CMS Tracking Performance Results from early LHC Operation
The CMS Collaboration

TL;DR
This paper reports on the initial performance of the CMS detector's tracking system during early LHC proton-proton collisions at 0.9 and 2.36 TeV, demonstrating its capabilities in track reconstruction and detector calibration.
Contribution
It presents the first performance results of the CMS silicon tracker during early LHC operation, including calibration, efficiency, and resolution benchmarks.
Findings
High tracking efficiency achieved
Good resolution in track and vertex reconstruction
Effective identification of particle decays and interactions
Abstract
The first LHC pp collisions at centre-of-mass energies of 0.9 and 2.36 TeV were recorded by the CMS detector in December 2009. The trajectories of charged particles produced in the collisions were reconstructed using the all-silicon Tracker and their momenta were measured in the 3.8 T axial magnetic field.
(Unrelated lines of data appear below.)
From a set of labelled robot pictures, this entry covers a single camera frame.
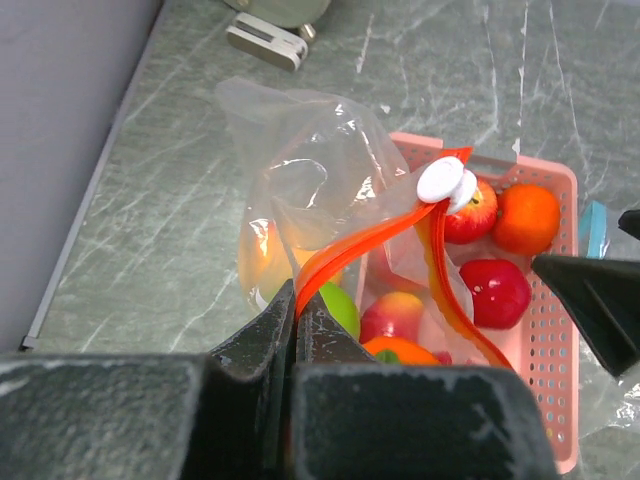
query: red apple
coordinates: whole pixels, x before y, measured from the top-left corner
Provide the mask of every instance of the red apple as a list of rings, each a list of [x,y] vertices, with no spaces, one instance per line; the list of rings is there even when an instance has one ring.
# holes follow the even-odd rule
[[[478,179],[476,193],[471,201],[458,213],[447,215],[444,226],[444,241],[464,245],[489,233],[498,218],[496,192],[486,181]]]
[[[476,327],[508,330],[531,302],[529,282],[508,260],[471,260],[460,268],[460,276],[471,291]]]
[[[434,352],[441,365],[453,365],[453,357],[449,352]]]
[[[378,298],[360,319],[360,343],[375,337],[402,337],[418,342],[424,305],[406,292],[392,292]]]

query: apple
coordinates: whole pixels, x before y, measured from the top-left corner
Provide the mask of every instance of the apple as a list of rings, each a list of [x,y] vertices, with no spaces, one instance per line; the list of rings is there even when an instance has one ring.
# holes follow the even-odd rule
[[[453,357],[449,352],[434,352],[441,365],[453,365]]]
[[[391,292],[378,298],[360,319],[360,343],[375,337],[402,337],[418,342],[422,301],[406,292]]]
[[[460,276],[471,291],[476,327],[513,328],[531,302],[529,282],[508,260],[471,260],[460,268]]]
[[[444,241],[464,245],[489,233],[498,218],[496,192],[485,180],[478,178],[478,186],[471,201],[458,213],[447,215]]]
[[[327,282],[320,287],[320,296],[334,320],[357,340],[360,337],[360,316],[347,292]]]

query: orange zipper strip
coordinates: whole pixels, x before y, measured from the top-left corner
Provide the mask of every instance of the orange zipper strip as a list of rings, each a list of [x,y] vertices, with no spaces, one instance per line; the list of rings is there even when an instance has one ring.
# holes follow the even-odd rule
[[[448,200],[440,202],[431,215],[415,226],[424,246],[424,259],[429,267],[431,296],[447,323],[480,350],[489,361],[489,365],[513,369],[507,357],[469,320],[453,293],[444,248],[444,225],[448,207]]]

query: white wall
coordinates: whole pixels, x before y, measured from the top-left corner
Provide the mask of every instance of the white wall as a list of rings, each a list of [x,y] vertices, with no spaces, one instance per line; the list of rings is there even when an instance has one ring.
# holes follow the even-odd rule
[[[0,352],[27,333],[161,0],[0,0]]]

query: green apple
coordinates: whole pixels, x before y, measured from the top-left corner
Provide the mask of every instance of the green apple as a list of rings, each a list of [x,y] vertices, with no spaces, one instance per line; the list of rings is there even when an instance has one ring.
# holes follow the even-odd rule
[[[320,288],[320,295],[331,316],[353,338],[358,340],[360,338],[360,315],[347,292],[334,283],[327,282]]]
Results from the Tracker commissioning are presented including studies of timing, efficiency, signal-to-noise, resolution, and ionization energy. Reconstructed tracks are used to benchmark the performance in terms of track and vertex resolutions, reconstruction of decays, estimation of ionization energy loss, as well as identification of photon conversions, nuclear interactions, and heavy-flavour decays.